If you are currently contending that changes in stock prices wouldn't happen without changes in real business value- I would firstly ask you to read my prior posts, and secondly I couldn't disagree more. There was a good piece put up by John Huber at BaseHitInvesting about fluctuations over the past year in the 10 largest companies in the U.S. based on market cap. These have the most analyst coverage, with very stable businesses and solid results. The swings in just a year range up to 72%. If you look at the stock charts, they fluctuate wildly up and down over time but have stable and promising results. Do we really believe that the value of Johnson & Johnson, an 131 year old company with incredibly stable and slowly growing earnings that sells basic consumer products such as diapers and baby powder has swung by over 40% in just a year? Clearly not. The swings in price are even more drastic for lesser-known firms and in my experience usually have nothing to do with changes in business value.

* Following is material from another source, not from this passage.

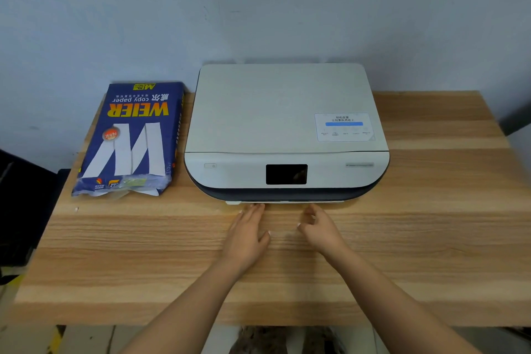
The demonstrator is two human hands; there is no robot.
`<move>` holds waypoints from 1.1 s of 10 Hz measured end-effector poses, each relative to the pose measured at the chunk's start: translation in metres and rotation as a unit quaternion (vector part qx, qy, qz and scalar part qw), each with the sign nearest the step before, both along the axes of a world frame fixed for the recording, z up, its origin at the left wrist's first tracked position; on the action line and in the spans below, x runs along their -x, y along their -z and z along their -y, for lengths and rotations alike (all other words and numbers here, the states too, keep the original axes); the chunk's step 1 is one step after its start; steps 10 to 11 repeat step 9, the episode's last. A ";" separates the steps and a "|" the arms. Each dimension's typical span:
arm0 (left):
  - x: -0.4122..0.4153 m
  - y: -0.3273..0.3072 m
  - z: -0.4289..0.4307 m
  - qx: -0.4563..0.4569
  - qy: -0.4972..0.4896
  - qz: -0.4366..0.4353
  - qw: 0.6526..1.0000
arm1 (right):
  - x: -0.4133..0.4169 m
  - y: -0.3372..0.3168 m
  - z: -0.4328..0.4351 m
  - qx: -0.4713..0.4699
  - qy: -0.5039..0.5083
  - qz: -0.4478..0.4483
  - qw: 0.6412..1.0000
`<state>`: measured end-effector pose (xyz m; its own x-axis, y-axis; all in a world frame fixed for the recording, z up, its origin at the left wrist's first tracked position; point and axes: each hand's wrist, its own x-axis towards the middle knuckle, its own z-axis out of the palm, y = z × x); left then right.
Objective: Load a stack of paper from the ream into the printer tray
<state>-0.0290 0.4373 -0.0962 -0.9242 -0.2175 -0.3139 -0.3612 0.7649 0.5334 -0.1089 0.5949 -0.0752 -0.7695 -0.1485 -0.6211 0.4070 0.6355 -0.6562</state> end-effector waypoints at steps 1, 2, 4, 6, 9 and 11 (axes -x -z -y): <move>0.001 0.002 0.001 0.002 -0.003 0.003 1.000 | 0.002 0.000 0.002 -0.008 -0.012 0.005 1.000; 0.006 0.008 0.002 0.005 -0.006 -0.012 1.000 | 0.004 0.001 0.002 -0.010 -0.016 0.000 1.000; 0.005 0.000 -0.002 0.016 0.028 -0.008 0.999 | 0.001 -0.001 -0.008 -0.014 -0.041 -0.015 0.999; 0.000 -0.011 0.000 -0.036 0.030 -0.009 0.999 | -0.005 -0.013 -0.019 -0.004 -0.054 -0.035 0.998; 0.025 -0.097 -0.015 -0.240 -0.065 -0.110 0.962 | 0.025 -0.097 -0.041 0.048 -0.110 -0.119 0.986; 0.025 -0.097 -0.015 -0.240 -0.065 -0.110 0.962 | 0.025 -0.097 -0.041 0.048 -0.110 -0.119 0.986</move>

Apple has been a great investment over time because it has produced highly popular and profitable products that other firms are unable to replicate and as a result, has grown earnings at high rates over the past decade. The changes in its stock price based on temporary swings in supply and demand are of no matter to its returns to investors in the long-run.

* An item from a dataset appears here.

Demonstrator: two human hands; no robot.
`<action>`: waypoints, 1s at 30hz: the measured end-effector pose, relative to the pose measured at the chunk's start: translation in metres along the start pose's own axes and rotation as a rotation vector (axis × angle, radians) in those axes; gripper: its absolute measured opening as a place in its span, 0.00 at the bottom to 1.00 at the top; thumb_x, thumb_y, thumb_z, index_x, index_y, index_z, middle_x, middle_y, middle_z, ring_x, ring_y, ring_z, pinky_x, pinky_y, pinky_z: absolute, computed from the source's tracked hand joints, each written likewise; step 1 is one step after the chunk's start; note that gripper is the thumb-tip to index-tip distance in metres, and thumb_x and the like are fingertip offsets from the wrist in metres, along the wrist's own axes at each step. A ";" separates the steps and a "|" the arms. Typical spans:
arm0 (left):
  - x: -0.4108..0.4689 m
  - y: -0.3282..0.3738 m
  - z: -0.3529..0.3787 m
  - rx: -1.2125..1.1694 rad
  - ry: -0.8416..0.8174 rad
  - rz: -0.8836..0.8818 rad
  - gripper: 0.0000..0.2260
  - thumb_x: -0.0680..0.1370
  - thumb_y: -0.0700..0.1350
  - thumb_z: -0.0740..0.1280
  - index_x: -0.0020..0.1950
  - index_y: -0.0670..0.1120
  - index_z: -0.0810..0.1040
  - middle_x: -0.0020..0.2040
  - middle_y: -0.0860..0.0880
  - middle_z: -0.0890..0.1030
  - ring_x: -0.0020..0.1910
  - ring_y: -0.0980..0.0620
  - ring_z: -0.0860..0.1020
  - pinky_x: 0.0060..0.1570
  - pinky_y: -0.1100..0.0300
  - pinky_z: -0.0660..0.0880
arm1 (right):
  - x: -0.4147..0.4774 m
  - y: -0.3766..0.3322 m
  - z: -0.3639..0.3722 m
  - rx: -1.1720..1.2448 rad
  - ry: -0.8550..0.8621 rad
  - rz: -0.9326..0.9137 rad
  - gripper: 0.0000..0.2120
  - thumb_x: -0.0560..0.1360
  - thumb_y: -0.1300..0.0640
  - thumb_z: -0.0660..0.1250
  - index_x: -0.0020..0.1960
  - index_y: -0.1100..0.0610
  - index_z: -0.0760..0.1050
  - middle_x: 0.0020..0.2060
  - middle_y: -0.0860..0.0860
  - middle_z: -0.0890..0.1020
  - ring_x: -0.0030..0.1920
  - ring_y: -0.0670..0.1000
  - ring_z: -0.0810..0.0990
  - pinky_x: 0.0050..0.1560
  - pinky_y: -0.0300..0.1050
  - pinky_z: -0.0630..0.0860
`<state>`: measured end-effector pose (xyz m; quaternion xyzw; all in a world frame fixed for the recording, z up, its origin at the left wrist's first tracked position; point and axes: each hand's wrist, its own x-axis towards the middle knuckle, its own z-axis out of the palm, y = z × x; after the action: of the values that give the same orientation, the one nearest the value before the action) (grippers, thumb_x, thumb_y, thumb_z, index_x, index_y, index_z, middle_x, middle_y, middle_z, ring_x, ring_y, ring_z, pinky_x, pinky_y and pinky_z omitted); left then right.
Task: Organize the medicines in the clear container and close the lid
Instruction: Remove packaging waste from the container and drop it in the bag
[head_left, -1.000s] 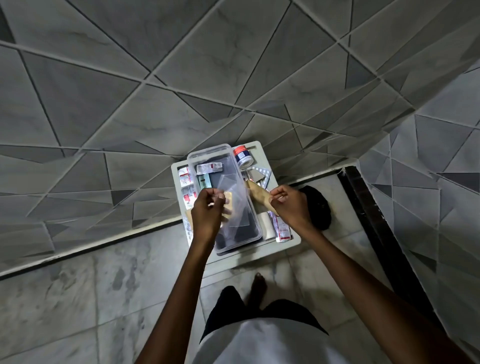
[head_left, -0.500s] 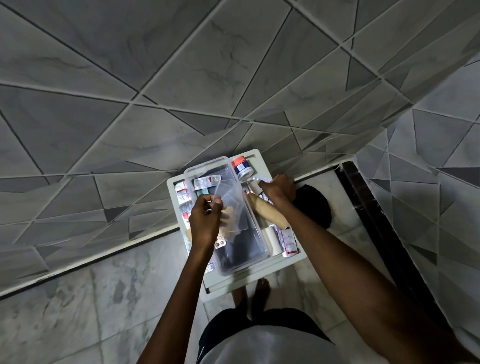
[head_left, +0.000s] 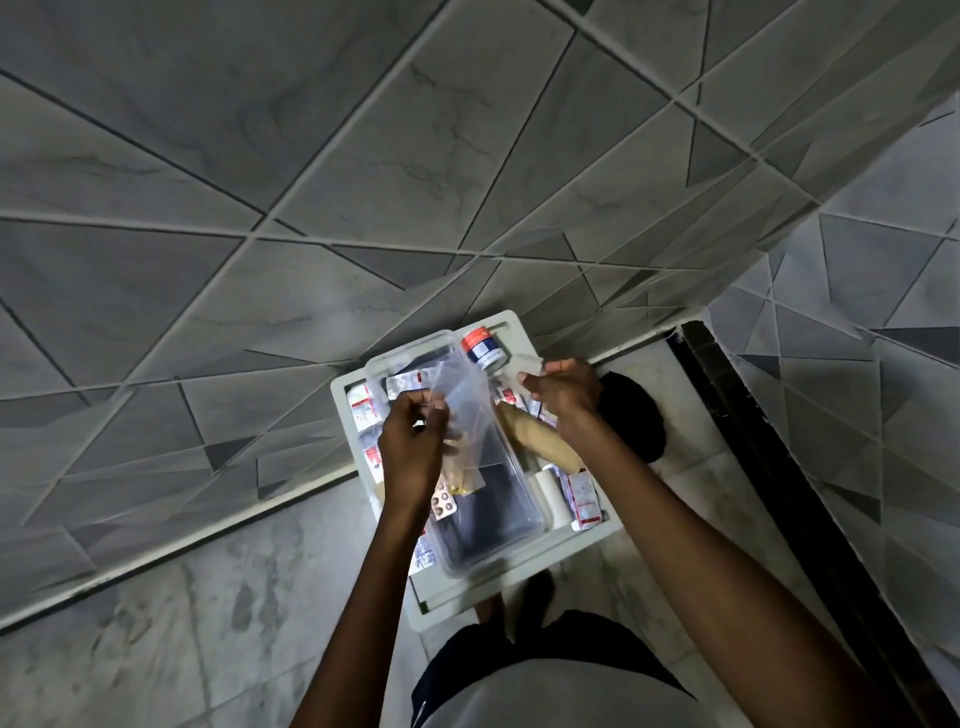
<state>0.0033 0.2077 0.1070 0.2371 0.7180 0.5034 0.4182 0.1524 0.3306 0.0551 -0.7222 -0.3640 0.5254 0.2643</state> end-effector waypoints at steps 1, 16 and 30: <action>0.000 0.005 0.008 -0.004 -0.025 0.000 0.05 0.80 0.43 0.63 0.53 0.44 0.76 0.42 0.45 0.81 0.33 0.50 0.81 0.30 0.60 0.78 | -0.006 -0.003 -0.013 0.062 -0.012 -0.017 0.15 0.66 0.66 0.77 0.38 0.55 0.71 0.35 0.57 0.81 0.22 0.42 0.78 0.23 0.33 0.74; 0.014 -0.014 0.291 0.366 -0.439 0.063 0.06 0.76 0.42 0.66 0.39 0.47 0.80 0.37 0.45 0.82 0.37 0.51 0.78 0.43 0.55 0.75 | 0.076 0.080 -0.258 0.137 0.255 0.041 0.06 0.73 0.61 0.71 0.48 0.62 0.81 0.34 0.55 0.83 0.25 0.40 0.80 0.27 0.33 0.75; 0.199 -0.336 0.531 0.895 -0.270 -0.314 0.14 0.81 0.43 0.57 0.58 0.37 0.77 0.59 0.37 0.80 0.59 0.39 0.78 0.57 0.53 0.72 | 0.425 0.341 -0.225 -0.349 0.142 0.123 0.10 0.73 0.59 0.66 0.38 0.63 0.81 0.35 0.61 0.84 0.38 0.61 0.82 0.42 0.52 0.79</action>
<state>0.3695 0.5098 -0.3506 0.3457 0.8301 0.0410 0.4355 0.5284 0.4689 -0.3771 -0.8131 -0.3852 0.4174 0.1273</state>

All firms which compound earnings and net worth have stock charts which look like the one below of Starbucks- exponentially upwards. Note the Dow Jones Index below in red, which has been handily defeated over the entire public history of the company. Do we believe that Starbucks has done so well compared to the Dow because the stock is somehow riskier and more volatile? Or do we think it is because of its ability to compound earnings as the firm grew over time? It shouldn't be a difficult question to answer. Also note that the beta of Starbucks is 0.81- a beta under 1 indicates that the stock is less volatile than the market, above 1 indicates it is more volatile. Somehow its beta is lower than that of the market and therefore less volatile and yet it has handily beat the market over basically any period of time you can think of (1 year, 5 years, 10 years, 10+ years, etc). Once again, it seems clear what the answer is.
Fama and French, two theorists who have been at the forefront of this market efficiency movement, have identified 'anomalies' to their theory. These anomalies include the fact that smaller firms on average deliver higher returns and that firms purchased at low price-to-book values on average deliver higher returns. This has caused much debate as to why this is the case in academic circles, but it should be clear to us as investors and business-people why this is the case. Small companies tend to grow earnings faster, and therefore grow their market capitalizations/ intrinsic values quicker. Similarly, if you purchase a company for less than its net-worth (book value), you are also more likely to do well. Other studies have shown that low P/E stocks on average beat the S&P 500 index- it should be clear why this is the case. On average, if you pay less for a company's earnings, you will have a higher rate of return. On a case-by-case basis P/E is merely a crude tool and not always indicative of true value, but regardless the reasoning should be simple to understand.
Buffett once said that you either understand that perfect market efficiency is irrational quite quickly, or not at all. If after reading all this I haven't convinced you, or at least shaken your faith in the theory of perfect market efficiency, then as Obi-Wan Kenobi once said- "You are truly lost".